> **DESCRIPTION OF THE TASK**: Give back an exact copy of the lines in the records below, from the line that has "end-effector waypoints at" through the line that has "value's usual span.", and nothing besides.

(Beginning of DATA SECTION)

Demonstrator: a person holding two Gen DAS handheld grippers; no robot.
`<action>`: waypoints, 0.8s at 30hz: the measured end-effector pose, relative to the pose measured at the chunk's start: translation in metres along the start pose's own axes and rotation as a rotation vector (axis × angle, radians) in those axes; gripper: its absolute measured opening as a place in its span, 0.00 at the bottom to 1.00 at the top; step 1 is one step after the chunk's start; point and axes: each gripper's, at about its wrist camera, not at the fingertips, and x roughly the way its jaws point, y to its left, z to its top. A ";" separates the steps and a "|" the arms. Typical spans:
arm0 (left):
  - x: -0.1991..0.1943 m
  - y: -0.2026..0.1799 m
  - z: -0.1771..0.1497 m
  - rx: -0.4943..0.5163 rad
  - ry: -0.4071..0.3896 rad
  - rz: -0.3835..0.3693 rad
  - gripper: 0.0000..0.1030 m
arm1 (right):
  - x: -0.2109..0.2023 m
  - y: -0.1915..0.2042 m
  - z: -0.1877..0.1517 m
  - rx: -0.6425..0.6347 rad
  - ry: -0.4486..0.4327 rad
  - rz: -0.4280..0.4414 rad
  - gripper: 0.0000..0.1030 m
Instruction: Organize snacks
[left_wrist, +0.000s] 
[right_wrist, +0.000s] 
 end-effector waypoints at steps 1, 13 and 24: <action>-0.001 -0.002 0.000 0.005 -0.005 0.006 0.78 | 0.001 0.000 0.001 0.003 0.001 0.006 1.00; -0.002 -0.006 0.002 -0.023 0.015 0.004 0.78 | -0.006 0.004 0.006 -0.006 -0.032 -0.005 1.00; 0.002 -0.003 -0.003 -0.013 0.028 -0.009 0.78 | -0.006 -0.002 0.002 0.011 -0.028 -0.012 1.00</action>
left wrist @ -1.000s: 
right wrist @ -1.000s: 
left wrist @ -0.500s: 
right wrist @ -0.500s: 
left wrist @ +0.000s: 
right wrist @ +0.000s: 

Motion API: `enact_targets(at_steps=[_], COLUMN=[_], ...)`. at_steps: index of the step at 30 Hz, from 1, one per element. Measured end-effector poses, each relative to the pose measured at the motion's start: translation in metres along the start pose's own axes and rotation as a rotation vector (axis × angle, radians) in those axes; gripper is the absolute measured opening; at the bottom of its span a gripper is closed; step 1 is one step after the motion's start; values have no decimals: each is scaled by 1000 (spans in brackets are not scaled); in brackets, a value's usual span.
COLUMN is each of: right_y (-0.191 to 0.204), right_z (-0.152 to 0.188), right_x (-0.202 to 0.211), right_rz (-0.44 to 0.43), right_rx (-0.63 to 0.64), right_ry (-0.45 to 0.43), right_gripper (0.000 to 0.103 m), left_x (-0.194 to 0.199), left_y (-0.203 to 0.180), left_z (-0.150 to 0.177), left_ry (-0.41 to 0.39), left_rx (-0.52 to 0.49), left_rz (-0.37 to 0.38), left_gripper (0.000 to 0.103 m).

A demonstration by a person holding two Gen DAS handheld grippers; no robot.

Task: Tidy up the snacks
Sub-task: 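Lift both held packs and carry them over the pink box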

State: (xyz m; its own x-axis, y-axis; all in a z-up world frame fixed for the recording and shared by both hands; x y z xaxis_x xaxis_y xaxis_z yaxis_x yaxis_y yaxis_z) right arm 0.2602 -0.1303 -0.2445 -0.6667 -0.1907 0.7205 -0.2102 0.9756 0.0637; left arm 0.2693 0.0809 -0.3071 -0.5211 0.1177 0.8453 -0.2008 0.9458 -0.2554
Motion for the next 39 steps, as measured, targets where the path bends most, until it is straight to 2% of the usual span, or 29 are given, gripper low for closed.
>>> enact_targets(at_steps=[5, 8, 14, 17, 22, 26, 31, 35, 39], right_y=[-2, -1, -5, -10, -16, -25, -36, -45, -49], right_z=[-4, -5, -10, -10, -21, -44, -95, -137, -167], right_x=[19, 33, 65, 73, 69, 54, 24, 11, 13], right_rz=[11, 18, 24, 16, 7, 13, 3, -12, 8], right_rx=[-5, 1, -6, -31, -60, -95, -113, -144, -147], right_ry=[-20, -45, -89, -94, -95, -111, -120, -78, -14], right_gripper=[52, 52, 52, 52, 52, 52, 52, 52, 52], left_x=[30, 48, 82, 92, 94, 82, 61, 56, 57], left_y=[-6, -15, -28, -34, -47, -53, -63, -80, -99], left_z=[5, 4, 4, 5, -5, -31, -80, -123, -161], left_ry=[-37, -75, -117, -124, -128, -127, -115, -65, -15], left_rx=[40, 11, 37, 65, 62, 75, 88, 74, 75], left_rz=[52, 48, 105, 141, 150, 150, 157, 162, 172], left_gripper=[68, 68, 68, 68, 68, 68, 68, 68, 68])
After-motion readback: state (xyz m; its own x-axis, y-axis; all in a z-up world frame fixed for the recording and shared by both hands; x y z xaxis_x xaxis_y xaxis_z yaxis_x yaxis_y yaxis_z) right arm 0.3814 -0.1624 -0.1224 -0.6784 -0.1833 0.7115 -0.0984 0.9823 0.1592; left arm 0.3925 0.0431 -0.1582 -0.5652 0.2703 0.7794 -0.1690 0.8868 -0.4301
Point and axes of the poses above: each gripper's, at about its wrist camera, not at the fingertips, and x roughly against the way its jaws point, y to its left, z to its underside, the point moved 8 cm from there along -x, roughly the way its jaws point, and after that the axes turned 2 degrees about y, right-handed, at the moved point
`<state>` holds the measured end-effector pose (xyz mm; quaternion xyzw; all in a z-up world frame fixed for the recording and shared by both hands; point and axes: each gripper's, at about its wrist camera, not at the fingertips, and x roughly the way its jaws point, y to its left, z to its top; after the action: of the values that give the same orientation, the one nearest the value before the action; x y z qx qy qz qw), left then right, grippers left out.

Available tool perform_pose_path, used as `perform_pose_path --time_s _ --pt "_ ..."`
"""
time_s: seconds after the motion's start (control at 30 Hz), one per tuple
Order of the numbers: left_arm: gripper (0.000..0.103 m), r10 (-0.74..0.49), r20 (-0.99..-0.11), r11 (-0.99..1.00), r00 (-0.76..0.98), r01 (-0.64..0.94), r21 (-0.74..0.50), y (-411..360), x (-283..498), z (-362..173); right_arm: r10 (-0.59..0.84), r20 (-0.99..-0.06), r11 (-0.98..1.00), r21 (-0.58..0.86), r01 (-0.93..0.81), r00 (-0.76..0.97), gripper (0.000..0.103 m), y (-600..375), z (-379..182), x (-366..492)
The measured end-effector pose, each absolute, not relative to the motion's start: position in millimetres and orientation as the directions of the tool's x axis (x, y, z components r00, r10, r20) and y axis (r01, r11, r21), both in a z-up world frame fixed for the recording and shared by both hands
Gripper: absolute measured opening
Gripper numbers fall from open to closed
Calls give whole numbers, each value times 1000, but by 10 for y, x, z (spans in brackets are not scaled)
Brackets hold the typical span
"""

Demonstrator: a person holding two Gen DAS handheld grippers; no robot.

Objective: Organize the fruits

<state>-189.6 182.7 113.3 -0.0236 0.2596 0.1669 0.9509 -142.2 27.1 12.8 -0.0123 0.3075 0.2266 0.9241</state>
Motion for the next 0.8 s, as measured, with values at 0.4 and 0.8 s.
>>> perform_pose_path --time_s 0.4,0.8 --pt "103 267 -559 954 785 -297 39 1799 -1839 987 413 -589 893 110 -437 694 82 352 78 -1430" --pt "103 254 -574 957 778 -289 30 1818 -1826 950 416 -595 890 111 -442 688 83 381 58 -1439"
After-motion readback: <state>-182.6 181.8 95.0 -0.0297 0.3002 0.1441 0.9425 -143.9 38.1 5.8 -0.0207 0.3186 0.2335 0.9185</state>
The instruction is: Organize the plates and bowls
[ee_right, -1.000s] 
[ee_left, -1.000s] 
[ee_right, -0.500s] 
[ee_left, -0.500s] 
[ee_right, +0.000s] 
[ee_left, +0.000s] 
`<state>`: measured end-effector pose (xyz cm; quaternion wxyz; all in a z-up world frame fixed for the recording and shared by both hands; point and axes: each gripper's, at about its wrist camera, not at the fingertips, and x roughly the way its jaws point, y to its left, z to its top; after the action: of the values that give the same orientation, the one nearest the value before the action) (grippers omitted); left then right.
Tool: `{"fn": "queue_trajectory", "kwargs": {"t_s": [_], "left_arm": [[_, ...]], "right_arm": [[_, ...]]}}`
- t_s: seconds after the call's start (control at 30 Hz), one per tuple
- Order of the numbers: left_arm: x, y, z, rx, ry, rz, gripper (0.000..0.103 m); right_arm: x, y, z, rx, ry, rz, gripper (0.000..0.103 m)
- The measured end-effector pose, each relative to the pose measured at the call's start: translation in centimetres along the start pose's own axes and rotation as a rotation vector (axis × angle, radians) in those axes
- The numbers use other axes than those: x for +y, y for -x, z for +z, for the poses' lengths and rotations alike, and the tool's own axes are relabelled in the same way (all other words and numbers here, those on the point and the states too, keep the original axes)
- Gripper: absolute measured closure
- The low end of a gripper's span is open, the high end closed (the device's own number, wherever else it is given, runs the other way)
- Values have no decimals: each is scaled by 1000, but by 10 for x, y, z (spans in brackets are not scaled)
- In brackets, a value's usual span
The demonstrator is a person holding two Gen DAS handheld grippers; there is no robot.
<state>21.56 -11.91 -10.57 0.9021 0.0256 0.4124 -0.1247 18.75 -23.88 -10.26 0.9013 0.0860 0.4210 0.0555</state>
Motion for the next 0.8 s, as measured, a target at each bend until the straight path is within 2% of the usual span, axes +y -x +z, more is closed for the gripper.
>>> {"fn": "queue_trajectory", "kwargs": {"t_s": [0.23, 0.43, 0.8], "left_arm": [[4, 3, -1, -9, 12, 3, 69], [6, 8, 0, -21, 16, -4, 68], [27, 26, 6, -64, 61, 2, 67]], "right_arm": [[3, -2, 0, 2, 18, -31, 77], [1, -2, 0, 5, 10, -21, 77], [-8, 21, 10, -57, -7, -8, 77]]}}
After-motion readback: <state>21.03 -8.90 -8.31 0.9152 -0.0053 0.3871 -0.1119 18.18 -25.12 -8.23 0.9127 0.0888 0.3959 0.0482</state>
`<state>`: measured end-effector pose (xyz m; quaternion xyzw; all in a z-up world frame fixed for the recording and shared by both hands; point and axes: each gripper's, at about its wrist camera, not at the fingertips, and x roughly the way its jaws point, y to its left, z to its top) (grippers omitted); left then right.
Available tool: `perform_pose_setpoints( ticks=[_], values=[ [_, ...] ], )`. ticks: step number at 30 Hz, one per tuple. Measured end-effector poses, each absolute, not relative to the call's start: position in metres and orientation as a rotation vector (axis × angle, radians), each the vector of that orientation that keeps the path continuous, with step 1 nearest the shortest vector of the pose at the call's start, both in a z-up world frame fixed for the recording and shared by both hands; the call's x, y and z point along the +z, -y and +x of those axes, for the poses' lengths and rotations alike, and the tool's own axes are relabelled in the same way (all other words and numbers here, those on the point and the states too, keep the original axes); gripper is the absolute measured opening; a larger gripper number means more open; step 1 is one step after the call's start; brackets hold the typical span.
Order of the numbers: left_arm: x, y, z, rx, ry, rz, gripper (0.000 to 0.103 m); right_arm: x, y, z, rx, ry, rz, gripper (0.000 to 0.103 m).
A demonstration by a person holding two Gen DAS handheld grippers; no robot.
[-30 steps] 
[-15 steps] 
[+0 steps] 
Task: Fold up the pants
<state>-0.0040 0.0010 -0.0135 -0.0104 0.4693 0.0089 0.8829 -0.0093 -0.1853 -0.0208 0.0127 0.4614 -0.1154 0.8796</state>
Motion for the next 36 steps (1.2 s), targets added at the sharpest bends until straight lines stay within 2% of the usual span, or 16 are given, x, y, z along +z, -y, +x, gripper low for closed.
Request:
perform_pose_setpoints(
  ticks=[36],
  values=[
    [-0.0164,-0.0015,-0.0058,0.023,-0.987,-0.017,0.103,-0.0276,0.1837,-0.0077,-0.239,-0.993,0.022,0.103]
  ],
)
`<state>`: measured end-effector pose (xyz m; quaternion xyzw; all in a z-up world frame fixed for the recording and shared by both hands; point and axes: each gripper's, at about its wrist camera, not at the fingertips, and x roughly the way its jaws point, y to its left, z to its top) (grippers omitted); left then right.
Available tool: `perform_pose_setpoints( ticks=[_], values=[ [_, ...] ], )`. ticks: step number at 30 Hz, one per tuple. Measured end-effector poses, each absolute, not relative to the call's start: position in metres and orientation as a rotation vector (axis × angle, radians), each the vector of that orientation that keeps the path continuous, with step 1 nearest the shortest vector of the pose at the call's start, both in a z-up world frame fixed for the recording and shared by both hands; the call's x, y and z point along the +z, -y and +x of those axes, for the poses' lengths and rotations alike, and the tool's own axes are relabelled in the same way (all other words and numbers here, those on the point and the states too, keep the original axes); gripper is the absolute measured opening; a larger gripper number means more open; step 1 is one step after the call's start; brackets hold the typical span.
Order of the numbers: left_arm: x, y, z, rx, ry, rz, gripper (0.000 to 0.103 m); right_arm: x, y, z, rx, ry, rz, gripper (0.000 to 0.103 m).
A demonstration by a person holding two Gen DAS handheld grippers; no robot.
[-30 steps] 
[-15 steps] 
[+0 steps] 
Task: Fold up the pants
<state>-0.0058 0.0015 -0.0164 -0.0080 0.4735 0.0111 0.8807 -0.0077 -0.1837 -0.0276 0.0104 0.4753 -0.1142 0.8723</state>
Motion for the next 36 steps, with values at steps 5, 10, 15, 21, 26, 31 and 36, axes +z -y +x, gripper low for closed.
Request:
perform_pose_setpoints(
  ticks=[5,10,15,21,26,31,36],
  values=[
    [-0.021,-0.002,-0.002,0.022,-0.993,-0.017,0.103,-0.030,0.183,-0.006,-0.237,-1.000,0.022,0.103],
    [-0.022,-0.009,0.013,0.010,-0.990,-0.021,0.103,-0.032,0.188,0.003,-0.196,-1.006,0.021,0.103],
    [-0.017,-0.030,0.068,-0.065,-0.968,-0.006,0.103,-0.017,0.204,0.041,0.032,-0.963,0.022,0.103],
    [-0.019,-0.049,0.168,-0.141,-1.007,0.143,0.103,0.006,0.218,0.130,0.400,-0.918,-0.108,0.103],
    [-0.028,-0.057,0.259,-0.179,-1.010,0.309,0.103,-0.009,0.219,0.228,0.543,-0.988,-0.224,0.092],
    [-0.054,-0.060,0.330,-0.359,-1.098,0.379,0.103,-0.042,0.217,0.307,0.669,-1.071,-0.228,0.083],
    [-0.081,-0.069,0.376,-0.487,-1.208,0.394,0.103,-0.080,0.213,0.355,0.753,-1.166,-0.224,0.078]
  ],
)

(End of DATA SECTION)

> **SOLUTION BELOW**:
 end-effector waypoints at steps 1, 13 and 24: <action>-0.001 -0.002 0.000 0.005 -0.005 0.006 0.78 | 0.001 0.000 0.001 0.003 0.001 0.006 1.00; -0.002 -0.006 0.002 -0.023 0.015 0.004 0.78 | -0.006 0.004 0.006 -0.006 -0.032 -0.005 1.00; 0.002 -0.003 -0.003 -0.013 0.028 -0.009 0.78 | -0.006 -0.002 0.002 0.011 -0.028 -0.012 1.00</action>
left wrist @ -1.000s: 
right wrist @ -1.000s: 
left wrist @ -0.500s: 
right wrist @ -0.500s: 
left wrist @ +0.000s: 
right wrist @ +0.000s: 

Motion API: `enact_targets(at_steps=[_], COLUMN=[_], ...)`. at_steps: index of the step at 30 Hz, from 1, one per element. Measured end-effector poses, each relative to the pose measured at the motion's start: translation in metres along the start pose's own axes and rotation as a rotation vector (axis × angle, radians) in those axes; gripper is the absolute measured opening; at the bottom of its span a gripper is closed; step 1 is one step after the motion's start; values have no decimals: each is scaled by 1000 (spans in brackets are not scaled); in brackets, a value's usual span.

This exercise is now finished, and nothing remains to add.